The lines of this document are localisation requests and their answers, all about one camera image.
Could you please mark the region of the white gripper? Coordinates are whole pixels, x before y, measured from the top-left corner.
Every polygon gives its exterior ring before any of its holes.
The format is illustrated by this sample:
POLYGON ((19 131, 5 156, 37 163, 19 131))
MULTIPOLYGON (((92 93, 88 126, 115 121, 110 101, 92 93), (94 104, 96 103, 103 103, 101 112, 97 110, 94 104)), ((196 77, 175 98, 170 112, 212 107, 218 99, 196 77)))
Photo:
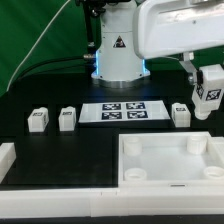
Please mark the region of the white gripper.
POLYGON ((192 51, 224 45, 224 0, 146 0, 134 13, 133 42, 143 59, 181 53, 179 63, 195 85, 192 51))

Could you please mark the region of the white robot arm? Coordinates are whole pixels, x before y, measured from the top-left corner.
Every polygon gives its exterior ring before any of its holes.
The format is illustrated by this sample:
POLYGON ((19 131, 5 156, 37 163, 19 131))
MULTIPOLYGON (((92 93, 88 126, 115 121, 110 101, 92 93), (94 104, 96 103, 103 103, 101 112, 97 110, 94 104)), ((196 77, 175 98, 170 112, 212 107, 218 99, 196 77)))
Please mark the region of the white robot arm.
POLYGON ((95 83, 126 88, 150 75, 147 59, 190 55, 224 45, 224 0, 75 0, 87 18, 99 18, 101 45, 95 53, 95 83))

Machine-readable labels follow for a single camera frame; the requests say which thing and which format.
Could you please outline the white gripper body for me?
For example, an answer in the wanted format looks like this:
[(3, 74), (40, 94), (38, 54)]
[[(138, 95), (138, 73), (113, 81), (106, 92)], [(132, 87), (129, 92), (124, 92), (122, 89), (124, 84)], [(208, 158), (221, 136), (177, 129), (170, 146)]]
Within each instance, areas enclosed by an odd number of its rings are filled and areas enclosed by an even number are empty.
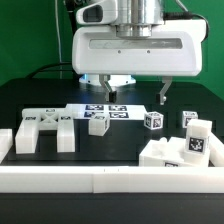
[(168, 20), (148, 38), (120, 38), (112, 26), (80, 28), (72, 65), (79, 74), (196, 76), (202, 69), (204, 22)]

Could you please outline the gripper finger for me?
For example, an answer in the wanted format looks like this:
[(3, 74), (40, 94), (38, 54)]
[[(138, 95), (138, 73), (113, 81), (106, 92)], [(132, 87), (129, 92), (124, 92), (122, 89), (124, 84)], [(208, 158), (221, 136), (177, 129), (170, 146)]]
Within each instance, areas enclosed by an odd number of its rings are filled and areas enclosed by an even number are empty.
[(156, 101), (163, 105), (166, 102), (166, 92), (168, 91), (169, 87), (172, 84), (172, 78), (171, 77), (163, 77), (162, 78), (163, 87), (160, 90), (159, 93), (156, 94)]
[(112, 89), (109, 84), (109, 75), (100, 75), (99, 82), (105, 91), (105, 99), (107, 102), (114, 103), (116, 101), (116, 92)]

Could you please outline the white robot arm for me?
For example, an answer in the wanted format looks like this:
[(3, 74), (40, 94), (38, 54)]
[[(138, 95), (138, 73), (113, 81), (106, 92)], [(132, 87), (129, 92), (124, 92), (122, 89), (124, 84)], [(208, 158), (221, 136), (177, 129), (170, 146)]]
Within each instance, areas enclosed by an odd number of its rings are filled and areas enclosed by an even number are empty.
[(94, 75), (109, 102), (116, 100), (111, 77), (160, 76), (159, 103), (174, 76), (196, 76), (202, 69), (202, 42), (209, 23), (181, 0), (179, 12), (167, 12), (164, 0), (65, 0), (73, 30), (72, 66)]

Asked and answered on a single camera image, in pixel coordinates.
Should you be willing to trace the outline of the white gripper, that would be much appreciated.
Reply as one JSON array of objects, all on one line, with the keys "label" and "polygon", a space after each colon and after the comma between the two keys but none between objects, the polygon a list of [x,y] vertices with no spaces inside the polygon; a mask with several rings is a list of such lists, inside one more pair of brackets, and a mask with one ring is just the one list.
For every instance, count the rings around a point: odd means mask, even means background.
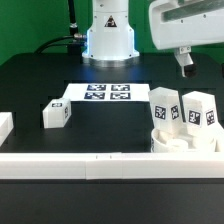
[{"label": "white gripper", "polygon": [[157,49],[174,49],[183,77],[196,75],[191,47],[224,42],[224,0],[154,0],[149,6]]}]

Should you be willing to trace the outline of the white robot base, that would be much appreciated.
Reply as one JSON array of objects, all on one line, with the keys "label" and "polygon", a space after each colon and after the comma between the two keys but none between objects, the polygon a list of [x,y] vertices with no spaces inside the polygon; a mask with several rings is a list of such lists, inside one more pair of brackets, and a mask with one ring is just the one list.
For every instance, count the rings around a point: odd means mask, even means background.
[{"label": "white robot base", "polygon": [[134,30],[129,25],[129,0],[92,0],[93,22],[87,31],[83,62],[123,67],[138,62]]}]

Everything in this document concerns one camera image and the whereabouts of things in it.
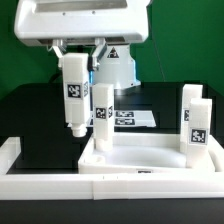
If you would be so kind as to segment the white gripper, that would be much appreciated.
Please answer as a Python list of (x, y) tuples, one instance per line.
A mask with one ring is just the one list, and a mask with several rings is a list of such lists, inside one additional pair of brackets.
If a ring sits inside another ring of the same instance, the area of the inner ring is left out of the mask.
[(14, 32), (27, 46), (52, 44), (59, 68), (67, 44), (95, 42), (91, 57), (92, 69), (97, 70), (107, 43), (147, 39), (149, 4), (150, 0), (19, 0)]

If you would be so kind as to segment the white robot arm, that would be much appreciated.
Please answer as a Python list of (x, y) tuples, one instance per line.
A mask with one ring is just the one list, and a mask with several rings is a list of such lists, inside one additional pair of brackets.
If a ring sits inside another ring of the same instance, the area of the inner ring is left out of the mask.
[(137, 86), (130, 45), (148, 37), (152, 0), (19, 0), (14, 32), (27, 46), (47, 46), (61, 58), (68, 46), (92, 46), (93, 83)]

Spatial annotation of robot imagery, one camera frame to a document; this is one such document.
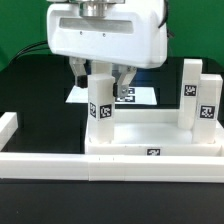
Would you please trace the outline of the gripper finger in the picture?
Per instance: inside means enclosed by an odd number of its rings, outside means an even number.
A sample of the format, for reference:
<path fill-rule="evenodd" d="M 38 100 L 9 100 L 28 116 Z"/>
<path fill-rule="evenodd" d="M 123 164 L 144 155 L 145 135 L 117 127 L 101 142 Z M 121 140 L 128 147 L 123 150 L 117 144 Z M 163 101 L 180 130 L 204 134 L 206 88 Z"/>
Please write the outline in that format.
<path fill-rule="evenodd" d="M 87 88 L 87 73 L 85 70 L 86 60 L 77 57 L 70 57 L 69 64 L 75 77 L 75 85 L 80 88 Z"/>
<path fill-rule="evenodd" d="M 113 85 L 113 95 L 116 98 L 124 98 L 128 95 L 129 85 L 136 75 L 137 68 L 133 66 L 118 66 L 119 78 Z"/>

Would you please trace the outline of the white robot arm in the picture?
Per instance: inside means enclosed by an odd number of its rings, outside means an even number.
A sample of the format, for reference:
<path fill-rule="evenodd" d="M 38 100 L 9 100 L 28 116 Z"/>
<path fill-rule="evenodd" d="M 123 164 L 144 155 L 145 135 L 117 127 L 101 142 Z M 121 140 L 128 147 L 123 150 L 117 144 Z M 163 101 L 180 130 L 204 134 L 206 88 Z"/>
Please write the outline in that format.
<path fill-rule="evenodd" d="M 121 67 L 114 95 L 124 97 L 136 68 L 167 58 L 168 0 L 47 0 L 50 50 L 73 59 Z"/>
----------
**Directions for this task:** From the records above, return each line that includes "Should".

**Answer space:**
Should you be willing to trace the outline of the white gripper, that would be much appreciated.
Should you be willing to trace the outline of the white robot base, that would be much appreciated.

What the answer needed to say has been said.